Records for the task.
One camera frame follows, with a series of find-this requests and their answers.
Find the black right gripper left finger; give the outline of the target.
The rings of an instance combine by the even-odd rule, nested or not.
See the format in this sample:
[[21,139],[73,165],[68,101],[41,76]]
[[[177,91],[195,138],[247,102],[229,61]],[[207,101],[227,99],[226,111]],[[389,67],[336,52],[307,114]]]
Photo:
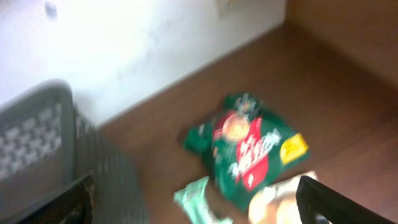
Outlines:
[[86,175],[2,219],[1,224],[91,224],[94,209],[95,182]]

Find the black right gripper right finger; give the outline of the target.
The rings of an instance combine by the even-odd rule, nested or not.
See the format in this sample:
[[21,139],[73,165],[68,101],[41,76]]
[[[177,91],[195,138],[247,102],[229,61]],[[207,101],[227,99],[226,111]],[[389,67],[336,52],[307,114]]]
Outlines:
[[307,175],[300,178],[295,198],[303,224],[394,224]]

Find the beige snack bag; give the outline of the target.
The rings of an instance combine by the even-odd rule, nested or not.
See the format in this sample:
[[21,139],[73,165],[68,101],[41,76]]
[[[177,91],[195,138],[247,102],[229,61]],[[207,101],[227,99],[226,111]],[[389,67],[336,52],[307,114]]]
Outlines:
[[250,201],[250,224],[301,224],[296,192],[300,178],[308,176],[318,180],[314,170],[296,175],[258,191]]

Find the green Nescafe coffee bag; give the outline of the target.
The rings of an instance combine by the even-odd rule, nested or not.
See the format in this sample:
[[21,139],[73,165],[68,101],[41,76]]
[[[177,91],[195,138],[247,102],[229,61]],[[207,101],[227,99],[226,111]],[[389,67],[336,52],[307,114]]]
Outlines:
[[224,198],[241,210],[309,157],[302,134],[247,92],[227,95],[221,112],[191,127],[183,145],[201,157]]

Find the teal wet wipes pack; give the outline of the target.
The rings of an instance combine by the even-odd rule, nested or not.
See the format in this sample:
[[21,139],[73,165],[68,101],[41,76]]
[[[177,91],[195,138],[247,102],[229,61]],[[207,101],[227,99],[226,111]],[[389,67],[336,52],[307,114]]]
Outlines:
[[233,219],[219,219],[210,210],[206,199],[206,187],[209,177],[203,177],[189,183],[182,190],[174,193],[174,202],[185,212],[192,224],[233,224]]

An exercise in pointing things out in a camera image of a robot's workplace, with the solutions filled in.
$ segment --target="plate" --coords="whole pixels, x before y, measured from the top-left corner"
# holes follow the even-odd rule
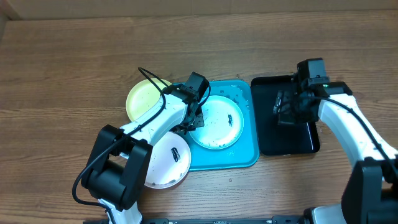
[[[152,81],[154,81],[161,90],[166,87],[156,78],[152,78]],[[171,85],[167,80],[163,80],[163,82]],[[159,98],[159,91],[149,80],[139,82],[130,90],[127,96],[126,111],[129,119],[135,121],[146,111],[151,109],[159,101]]]
[[[234,101],[213,95],[201,109],[204,127],[189,132],[196,143],[207,149],[224,149],[239,139],[243,131],[243,114]]]
[[[191,150],[178,134],[167,132],[150,157],[145,186],[165,189],[179,183],[191,166]]]

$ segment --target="yellow plate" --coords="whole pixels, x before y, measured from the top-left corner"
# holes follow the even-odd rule
[[[156,78],[152,78],[152,81],[154,81],[161,90],[166,87]],[[163,82],[171,85],[167,80],[163,80]],[[126,111],[130,120],[134,121],[142,116],[159,101],[159,98],[159,91],[149,80],[143,80],[135,85],[130,90],[126,100]]]

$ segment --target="wood grain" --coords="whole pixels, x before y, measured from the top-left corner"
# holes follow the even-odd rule
[[[104,218],[72,183],[145,67],[171,82],[285,75],[323,57],[381,136],[398,147],[398,11],[301,12],[8,22],[0,45],[0,222]],[[191,172],[173,190],[146,189],[145,217],[254,218],[338,203],[351,173],[330,130],[312,156],[261,156],[247,169]],[[80,197],[92,200],[79,187]]]

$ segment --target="tray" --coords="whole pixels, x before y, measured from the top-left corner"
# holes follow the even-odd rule
[[[259,150],[267,156],[305,154],[319,151],[314,123],[278,125],[272,109],[279,90],[292,90],[292,76],[259,77],[251,82]]]
[[[224,149],[207,149],[197,144],[189,134],[180,134],[191,149],[190,171],[249,167],[259,158],[256,122],[250,86],[242,80],[212,81],[211,96],[225,96],[241,109],[244,127],[239,139]]]

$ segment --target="black cable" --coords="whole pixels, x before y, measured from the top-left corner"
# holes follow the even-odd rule
[[[124,135],[123,137],[121,137],[120,139],[118,139],[115,143],[113,143],[112,145],[110,145],[110,147],[108,147],[107,149],[105,149],[105,151],[103,151],[99,156],[97,156],[90,164],[88,164],[81,172],[80,174],[77,176],[75,182],[73,183],[73,187],[72,187],[72,197],[73,199],[75,199],[75,201],[77,203],[83,204],[83,205],[92,205],[92,206],[98,206],[98,207],[102,207],[105,208],[105,212],[109,213],[109,217],[111,219],[111,223],[112,224],[116,224],[116,222],[114,221],[114,217],[112,214],[112,210],[105,204],[102,203],[98,203],[98,202],[88,202],[88,201],[84,201],[81,200],[77,197],[76,194],[76,188],[77,185],[79,184],[81,178],[83,177],[83,175],[91,169],[91,167],[95,164],[96,161],[98,161],[99,159],[101,159],[103,156],[108,155],[112,149],[114,147],[116,147],[117,145],[119,145],[121,142],[123,142],[126,138],[128,138],[129,136],[133,135],[134,133],[136,133],[137,131],[141,130],[143,127],[145,127],[147,124],[149,124],[152,120],[154,120],[166,107],[166,97],[164,96],[163,91],[159,88],[159,86],[156,85],[155,82],[153,82],[140,68],[138,68],[138,70],[156,87],[156,89],[160,92],[160,94],[162,95],[163,98],[163,103],[162,103],[162,107],[158,110],[158,112],[156,112],[156,114],[154,114],[152,117],[150,117],[147,121],[143,122],[141,125],[139,125],[136,129],[130,131],[129,133],[127,133],[126,135]]]
[[[366,125],[366,123],[362,120],[362,118],[355,113],[355,111],[352,108],[349,108],[348,106],[340,103],[339,101],[336,100],[332,100],[330,98],[326,98],[326,97],[320,97],[320,96],[309,96],[309,97],[300,97],[299,100],[304,100],[304,99],[309,99],[309,100],[325,100],[325,101],[329,101],[331,103],[334,103],[338,106],[340,106],[341,108],[345,109],[346,111],[350,112],[357,120],[358,122],[361,124],[362,128],[365,130],[366,134],[368,134],[369,138],[371,139],[371,141],[373,142],[374,146],[376,147],[376,149],[380,152],[380,154],[383,156],[383,158],[388,162],[388,164],[391,166],[391,169],[395,175],[396,178],[398,178],[398,172],[397,169],[394,165],[394,163],[390,160],[390,158],[388,157],[388,155],[386,154],[386,152],[384,152],[383,148],[381,147],[381,145],[377,142],[376,138],[373,136],[371,130],[368,128],[368,126]],[[279,105],[279,109],[278,111],[282,108],[282,106],[291,103],[292,100],[290,101],[286,101],[284,103],[282,103],[281,105]]]
[[[153,74],[152,72],[150,72],[150,71],[148,71],[148,70],[146,70],[146,69],[144,69],[144,68],[141,68],[141,67],[139,67],[138,68],[138,70],[143,70],[143,71],[145,71],[145,72],[147,72],[147,73],[149,73],[149,74],[151,74],[153,77],[155,77],[155,78],[157,78],[161,83],[163,83],[163,85],[165,85],[166,87],[169,87],[168,86],[168,84],[166,84],[165,82],[163,82],[163,80],[161,79],[161,78],[159,78],[157,75],[155,75],[155,74]]]
[[[210,91],[211,91],[211,86],[209,85],[209,94],[207,94],[205,100],[203,100],[202,102],[200,102],[200,103],[198,104],[198,106],[203,106],[203,105],[206,103],[207,99],[208,99],[209,96],[210,96]]]

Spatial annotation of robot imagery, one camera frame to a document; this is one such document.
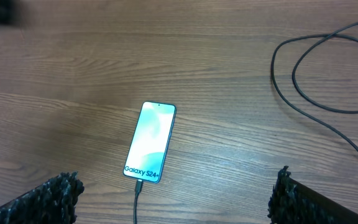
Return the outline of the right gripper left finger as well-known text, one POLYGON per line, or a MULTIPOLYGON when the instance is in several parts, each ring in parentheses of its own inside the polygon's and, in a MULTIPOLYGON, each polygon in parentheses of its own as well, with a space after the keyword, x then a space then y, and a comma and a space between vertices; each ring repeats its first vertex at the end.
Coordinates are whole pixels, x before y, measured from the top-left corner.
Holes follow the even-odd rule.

The problem. Look through the entries and return every line where "right" appears.

Solution to this task.
Find the black right gripper left finger; give the outline of the target.
Find the black right gripper right finger; give the outline of the target.
Return the outline of the right gripper left finger as well-known text, one POLYGON per line, or a MULTIPOLYGON when the instance is in several parts, each ring in parentheses of its own inside the polygon's and, in a MULTIPOLYGON, each polygon in parentheses of its own as well, with a space after the keyword, x then a space then y, and a comma and a space between vertices; each ring repeats its first vertex at the end.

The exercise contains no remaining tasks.